▶ **DIRECTIONS FOR THIS TASK**:
Your task is to filter the data below down to the lines holding "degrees".
RECORD EXTRACTS Start Marker
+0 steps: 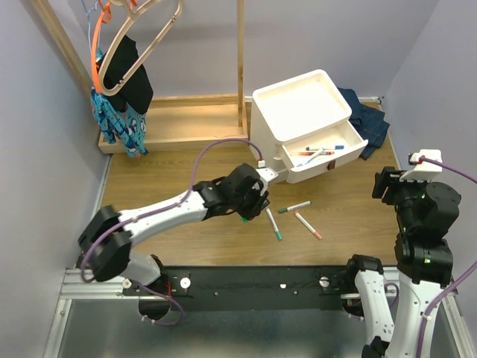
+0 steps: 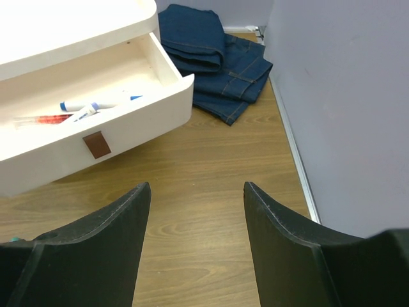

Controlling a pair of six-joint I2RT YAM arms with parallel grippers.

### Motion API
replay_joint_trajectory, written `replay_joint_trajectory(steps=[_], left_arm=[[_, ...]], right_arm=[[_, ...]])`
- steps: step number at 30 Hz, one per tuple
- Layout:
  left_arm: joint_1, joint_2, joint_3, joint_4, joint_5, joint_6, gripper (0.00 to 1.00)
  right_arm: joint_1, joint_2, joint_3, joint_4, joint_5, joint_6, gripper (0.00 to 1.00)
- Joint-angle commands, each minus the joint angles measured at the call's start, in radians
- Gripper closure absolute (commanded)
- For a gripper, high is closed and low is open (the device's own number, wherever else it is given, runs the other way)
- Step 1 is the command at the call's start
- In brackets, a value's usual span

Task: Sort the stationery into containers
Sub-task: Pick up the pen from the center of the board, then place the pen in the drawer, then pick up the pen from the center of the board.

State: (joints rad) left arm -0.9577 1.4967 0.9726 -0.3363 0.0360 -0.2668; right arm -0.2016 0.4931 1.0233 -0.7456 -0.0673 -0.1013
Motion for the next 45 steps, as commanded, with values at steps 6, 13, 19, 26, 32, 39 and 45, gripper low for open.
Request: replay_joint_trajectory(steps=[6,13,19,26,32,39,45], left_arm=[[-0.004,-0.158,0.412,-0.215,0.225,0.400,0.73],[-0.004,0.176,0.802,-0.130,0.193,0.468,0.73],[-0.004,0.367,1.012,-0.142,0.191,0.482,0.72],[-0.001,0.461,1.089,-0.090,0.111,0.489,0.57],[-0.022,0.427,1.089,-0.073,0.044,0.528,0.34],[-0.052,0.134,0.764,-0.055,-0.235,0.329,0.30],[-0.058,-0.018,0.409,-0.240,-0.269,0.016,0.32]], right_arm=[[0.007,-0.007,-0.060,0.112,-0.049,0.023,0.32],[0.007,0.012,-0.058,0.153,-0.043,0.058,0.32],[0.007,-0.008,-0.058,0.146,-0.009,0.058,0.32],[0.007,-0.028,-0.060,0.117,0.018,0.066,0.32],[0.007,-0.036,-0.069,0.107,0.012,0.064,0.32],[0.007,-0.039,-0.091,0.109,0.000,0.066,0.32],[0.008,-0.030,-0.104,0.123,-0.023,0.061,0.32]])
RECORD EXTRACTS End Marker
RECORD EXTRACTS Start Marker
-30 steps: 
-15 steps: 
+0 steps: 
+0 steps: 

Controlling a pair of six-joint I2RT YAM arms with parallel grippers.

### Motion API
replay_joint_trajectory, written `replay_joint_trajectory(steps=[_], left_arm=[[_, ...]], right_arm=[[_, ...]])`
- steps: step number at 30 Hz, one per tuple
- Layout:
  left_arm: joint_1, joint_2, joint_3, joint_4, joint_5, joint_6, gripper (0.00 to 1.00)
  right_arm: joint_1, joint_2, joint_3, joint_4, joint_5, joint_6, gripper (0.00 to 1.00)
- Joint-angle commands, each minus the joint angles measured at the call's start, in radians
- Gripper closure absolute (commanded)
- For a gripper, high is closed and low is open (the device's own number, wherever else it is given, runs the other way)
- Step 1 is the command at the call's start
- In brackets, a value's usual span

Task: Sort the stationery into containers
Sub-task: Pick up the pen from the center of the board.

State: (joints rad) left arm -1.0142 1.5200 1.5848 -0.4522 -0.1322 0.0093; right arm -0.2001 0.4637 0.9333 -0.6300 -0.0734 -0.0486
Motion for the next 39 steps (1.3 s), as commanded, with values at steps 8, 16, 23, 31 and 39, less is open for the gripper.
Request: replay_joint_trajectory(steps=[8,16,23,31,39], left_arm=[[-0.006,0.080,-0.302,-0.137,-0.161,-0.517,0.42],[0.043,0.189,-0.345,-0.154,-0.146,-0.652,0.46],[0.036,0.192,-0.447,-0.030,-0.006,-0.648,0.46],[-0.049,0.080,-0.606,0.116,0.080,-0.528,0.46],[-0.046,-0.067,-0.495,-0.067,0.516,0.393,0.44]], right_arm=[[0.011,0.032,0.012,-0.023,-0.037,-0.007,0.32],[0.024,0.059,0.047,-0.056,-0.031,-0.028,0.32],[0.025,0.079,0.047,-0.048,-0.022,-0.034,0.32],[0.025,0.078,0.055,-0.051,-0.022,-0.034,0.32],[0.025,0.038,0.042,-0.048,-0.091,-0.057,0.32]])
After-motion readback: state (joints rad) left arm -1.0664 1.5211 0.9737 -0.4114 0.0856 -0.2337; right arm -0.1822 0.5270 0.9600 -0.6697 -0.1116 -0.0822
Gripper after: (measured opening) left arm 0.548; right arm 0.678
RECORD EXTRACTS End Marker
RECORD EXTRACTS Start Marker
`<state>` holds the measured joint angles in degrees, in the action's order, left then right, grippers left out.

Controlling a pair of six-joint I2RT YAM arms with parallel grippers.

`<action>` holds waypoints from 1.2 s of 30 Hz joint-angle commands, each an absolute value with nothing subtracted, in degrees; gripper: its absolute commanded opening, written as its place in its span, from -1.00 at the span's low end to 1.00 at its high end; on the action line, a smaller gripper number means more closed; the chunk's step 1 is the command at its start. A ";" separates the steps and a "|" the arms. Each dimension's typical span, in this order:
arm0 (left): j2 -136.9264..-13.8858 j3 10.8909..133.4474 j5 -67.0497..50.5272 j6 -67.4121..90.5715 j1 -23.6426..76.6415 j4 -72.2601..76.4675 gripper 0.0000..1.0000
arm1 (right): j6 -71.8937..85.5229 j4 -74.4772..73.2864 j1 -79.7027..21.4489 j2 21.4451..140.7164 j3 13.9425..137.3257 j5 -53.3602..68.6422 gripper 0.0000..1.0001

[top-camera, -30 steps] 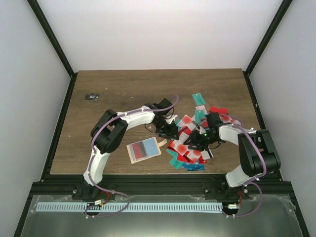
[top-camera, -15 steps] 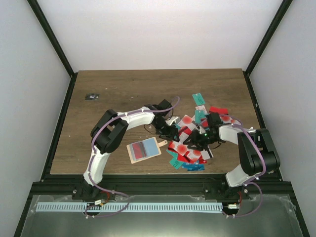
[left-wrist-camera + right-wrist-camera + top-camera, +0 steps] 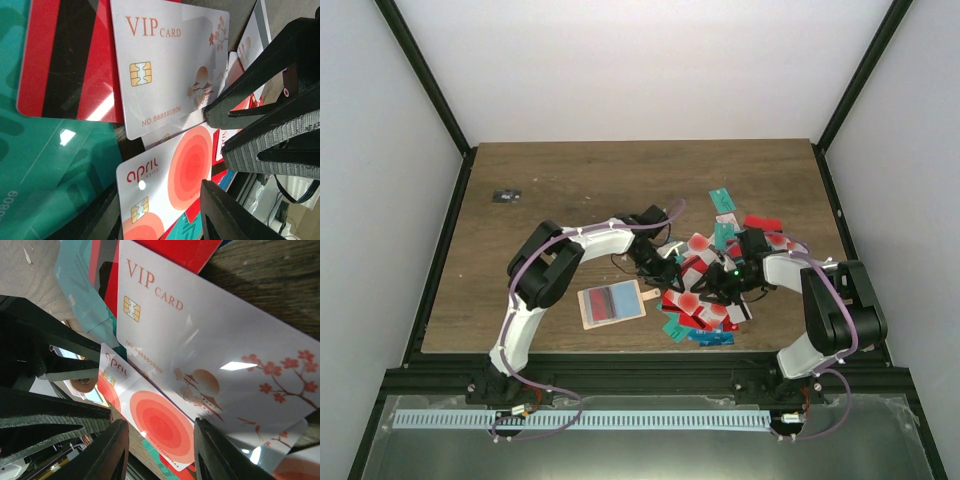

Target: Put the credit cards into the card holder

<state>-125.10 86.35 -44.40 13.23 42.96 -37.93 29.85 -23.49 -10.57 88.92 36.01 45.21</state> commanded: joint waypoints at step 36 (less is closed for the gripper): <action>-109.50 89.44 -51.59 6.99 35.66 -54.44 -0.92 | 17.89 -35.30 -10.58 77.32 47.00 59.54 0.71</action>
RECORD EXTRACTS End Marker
▶ **ANSWER FOR THIS EXERCISE**:
`<state>` holds the measured joint angles in degrees, in the action's order, left then right, grippers left out.
`<action>` holds waypoints from 1.2 s of 30 Hz joint-angle commands, each an absolute value with nothing subtracted, in degrees; gripper: its absolute commanded opening, written as its place in its span, from -1.00 at the span's low end to 1.00 at its high end; on the action line, a smaller gripper number means more closed; the chunk's step 1 is the command at its start. A ";" separates the steps and a "|" the arms. Each dimension's typical span, in this order:

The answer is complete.